• _Stored data_:
[Start of Attachment]

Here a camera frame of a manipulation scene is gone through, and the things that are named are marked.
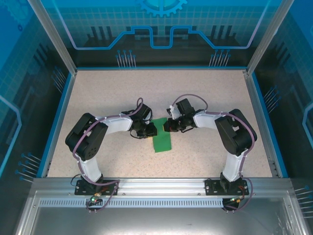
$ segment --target blue enclosure wall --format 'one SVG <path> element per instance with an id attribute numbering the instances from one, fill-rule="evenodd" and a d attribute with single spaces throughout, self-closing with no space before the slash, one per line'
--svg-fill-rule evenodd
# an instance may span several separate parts
<path id="1" fill-rule="evenodd" d="M 21 155 L 40 161 L 69 74 L 27 1 L 0 1 L 0 22 L 0 234 L 11 235 L 38 165 Z"/>
<path id="2" fill-rule="evenodd" d="M 281 0 L 43 0 L 79 67 L 247 66 Z"/>
<path id="3" fill-rule="evenodd" d="M 313 1 L 294 1 L 255 71 L 266 116 L 296 188 L 313 187 L 312 12 Z"/>

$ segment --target green foam pad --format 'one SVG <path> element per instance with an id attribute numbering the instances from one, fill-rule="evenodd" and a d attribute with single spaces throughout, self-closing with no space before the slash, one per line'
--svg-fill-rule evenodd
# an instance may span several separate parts
<path id="1" fill-rule="evenodd" d="M 157 129 L 157 136 L 153 136 L 153 148 L 156 153 L 169 151 L 172 149 L 171 135 L 169 132 L 164 131 L 163 125 L 167 118 L 154 119 L 152 122 Z"/>

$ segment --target speckled work surface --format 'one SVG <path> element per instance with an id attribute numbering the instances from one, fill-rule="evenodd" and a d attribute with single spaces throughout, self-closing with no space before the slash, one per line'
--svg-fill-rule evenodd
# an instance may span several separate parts
<path id="1" fill-rule="evenodd" d="M 48 176 L 79 173 L 65 138 L 82 114 L 116 115 L 134 109 L 141 96 L 154 118 L 168 117 L 166 108 L 185 93 L 202 96 L 210 111 L 240 109 L 258 135 L 243 174 L 271 177 L 243 73 L 238 70 L 79 71 Z M 204 108 L 201 100 L 190 97 L 189 101 L 195 109 Z M 196 128 L 171 133 L 171 141 L 171 151 L 154 153 L 152 138 L 136 140 L 129 132 L 107 135 L 96 155 L 99 168 L 105 177 L 219 177 L 226 150 L 217 131 Z"/>

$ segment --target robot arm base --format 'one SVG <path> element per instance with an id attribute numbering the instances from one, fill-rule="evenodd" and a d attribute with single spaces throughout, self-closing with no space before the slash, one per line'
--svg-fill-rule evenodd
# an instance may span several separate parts
<path id="1" fill-rule="evenodd" d="M 219 180 L 212 180 L 207 179 L 204 181 L 205 185 L 205 194 L 207 196 L 212 195 L 234 195 L 234 196 L 242 196 L 243 191 L 241 187 L 244 189 L 244 194 L 249 195 L 249 189 L 247 186 L 246 180 L 243 180 L 242 178 L 237 179 L 236 181 L 229 182 L 224 176 L 223 173 L 221 173 Z"/>
<path id="2" fill-rule="evenodd" d="M 109 183 L 112 180 L 103 180 L 103 176 L 101 175 L 100 179 L 97 180 L 96 183 L 105 184 Z M 114 190 L 116 184 L 107 185 L 107 186 L 97 186 L 86 181 L 82 176 L 81 179 L 76 182 L 75 187 L 75 195 L 81 196 L 92 196 L 98 192 L 101 192 L 103 196 L 110 196 Z"/>

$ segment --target gear icon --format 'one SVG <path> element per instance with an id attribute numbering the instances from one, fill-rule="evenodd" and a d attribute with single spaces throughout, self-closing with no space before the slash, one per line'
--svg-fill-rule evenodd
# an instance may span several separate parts
<path id="1" fill-rule="evenodd" d="M 6 6 L 11 16 L 19 24 L 27 19 L 29 6 L 27 0 L 0 0 L 0 6 Z"/>
<path id="2" fill-rule="evenodd" d="M 147 14 L 152 13 L 155 17 L 159 15 L 170 16 L 170 14 L 176 14 L 176 11 L 182 9 L 182 5 L 187 3 L 187 0 L 137 0 L 137 3 L 141 5 L 141 10 L 146 10 Z"/>

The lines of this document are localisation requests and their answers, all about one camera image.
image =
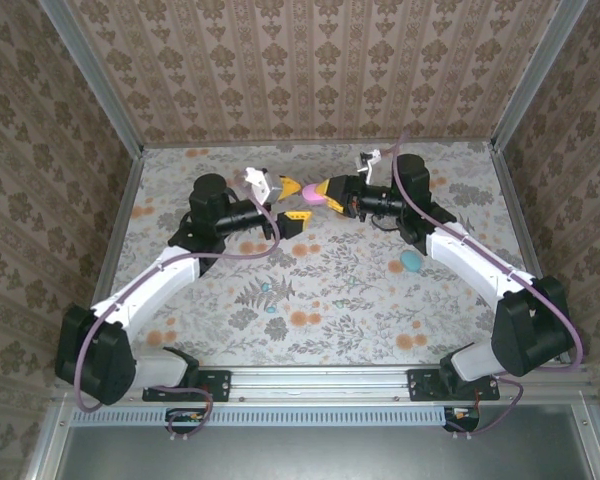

[End of Attachment]

• _Problem to solve_:
Would you transcribe all of the entries above exactly, minus the images?

• _Reply_:
Here a camera frame of a manipulation scene is gone through, and the things that are named are marked.
$ segment --target blue enclosure wall --format 'one SVG <path> element per instance with an id attribute numbering the instances from one, fill-rule="evenodd" and a d attribute with single spaces throughout, self-closing with no space before the slash, one per line'
--svg-fill-rule evenodd
# an instance may span several separate parts
<path id="1" fill-rule="evenodd" d="M 21 155 L 40 161 L 69 74 L 27 1 L 0 1 L 0 22 L 0 234 L 11 235 L 38 165 Z"/>
<path id="2" fill-rule="evenodd" d="M 281 0 L 43 0 L 79 67 L 247 66 Z"/>
<path id="3" fill-rule="evenodd" d="M 313 1 L 294 1 L 255 71 L 266 116 L 296 188 L 313 187 L 312 12 Z"/>

$ segment --target green foam pad --format 'one SVG <path> element per instance with an id attribute numbering the instances from one, fill-rule="evenodd" and a d attribute with single spaces throughout, self-closing with no space before the slash, one per line'
--svg-fill-rule evenodd
# an instance may span several separate parts
<path id="1" fill-rule="evenodd" d="M 157 129 L 157 136 L 153 136 L 153 148 L 156 153 L 169 151 L 172 149 L 171 135 L 169 132 L 164 131 L 163 125 L 167 118 L 154 119 L 152 122 Z"/>

$ segment --target speckled work surface --format 'one SVG <path> element per instance with an id attribute numbering the instances from one, fill-rule="evenodd" and a d attribute with single spaces throughout, self-closing with no space before the slash, one per line'
--svg-fill-rule evenodd
# an instance may span several separate parts
<path id="1" fill-rule="evenodd" d="M 48 176 L 79 173 L 65 138 L 82 114 L 116 115 L 134 109 L 141 96 L 154 118 L 168 117 L 166 108 L 185 93 L 202 96 L 210 111 L 240 109 L 258 135 L 243 174 L 271 177 L 243 73 L 238 70 L 79 71 Z M 204 108 L 201 100 L 190 97 L 189 101 L 195 109 Z M 196 128 L 171 133 L 171 141 L 171 151 L 154 153 L 152 138 L 136 140 L 129 132 L 107 135 L 96 155 L 99 168 L 105 177 L 219 177 L 226 150 L 217 131 Z"/>

$ segment --target robot arm base --format 'one SVG <path> element per instance with an id attribute numbering the instances from one, fill-rule="evenodd" and a d attribute with single spaces throughout, self-closing with no space before the slash, one per line'
--svg-fill-rule evenodd
# an instance may span several separate parts
<path id="1" fill-rule="evenodd" d="M 219 180 L 212 180 L 207 179 L 204 181 L 205 185 L 205 194 L 207 196 L 212 195 L 234 195 L 234 196 L 242 196 L 243 191 L 241 187 L 244 189 L 244 194 L 249 195 L 249 189 L 247 186 L 246 180 L 243 180 L 242 178 L 237 179 L 236 181 L 229 182 L 224 176 L 223 173 L 221 173 Z"/>
<path id="2" fill-rule="evenodd" d="M 109 183 L 112 180 L 103 180 L 103 176 L 101 175 L 100 179 L 97 180 L 96 183 L 105 184 Z M 114 190 L 116 184 L 107 185 L 107 186 L 97 186 L 86 181 L 82 176 L 81 179 L 76 182 L 75 187 L 75 195 L 81 196 L 92 196 L 98 192 L 101 192 L 103 196 L 110 196 Z"/>

$ segment --target gear icon --format 'one SVG <path> element per instance with an id attribute numbering the instances from one, fill-rule="evenodd" and a d attribute with single spaces throughout, self-closing with no space before the slash, one per line'
--svg-fill-rule evenodd
# an instance may span several separate parts
<path id="1" fill-rule="evenodd" d="M 6 6 L 11 16 L 19 24 L 27 19 L 29 6 L 27 0 L 0 0 L 0 6 Z"/>
<path id="2" fill-rule="evenodd" d="M 147 14 L 152 13 L 155 17 L 159 15 L 170 16 L 170 14 L 176 14 L 176 11 L 182 9 L 182 5 L 187 3 L 187 0 L 137 0 L 137 3 L 141 5 L 141 10 L 146 10 Z"/>

The lines of this document are localisation requests and their answers, all about one camera image.
image =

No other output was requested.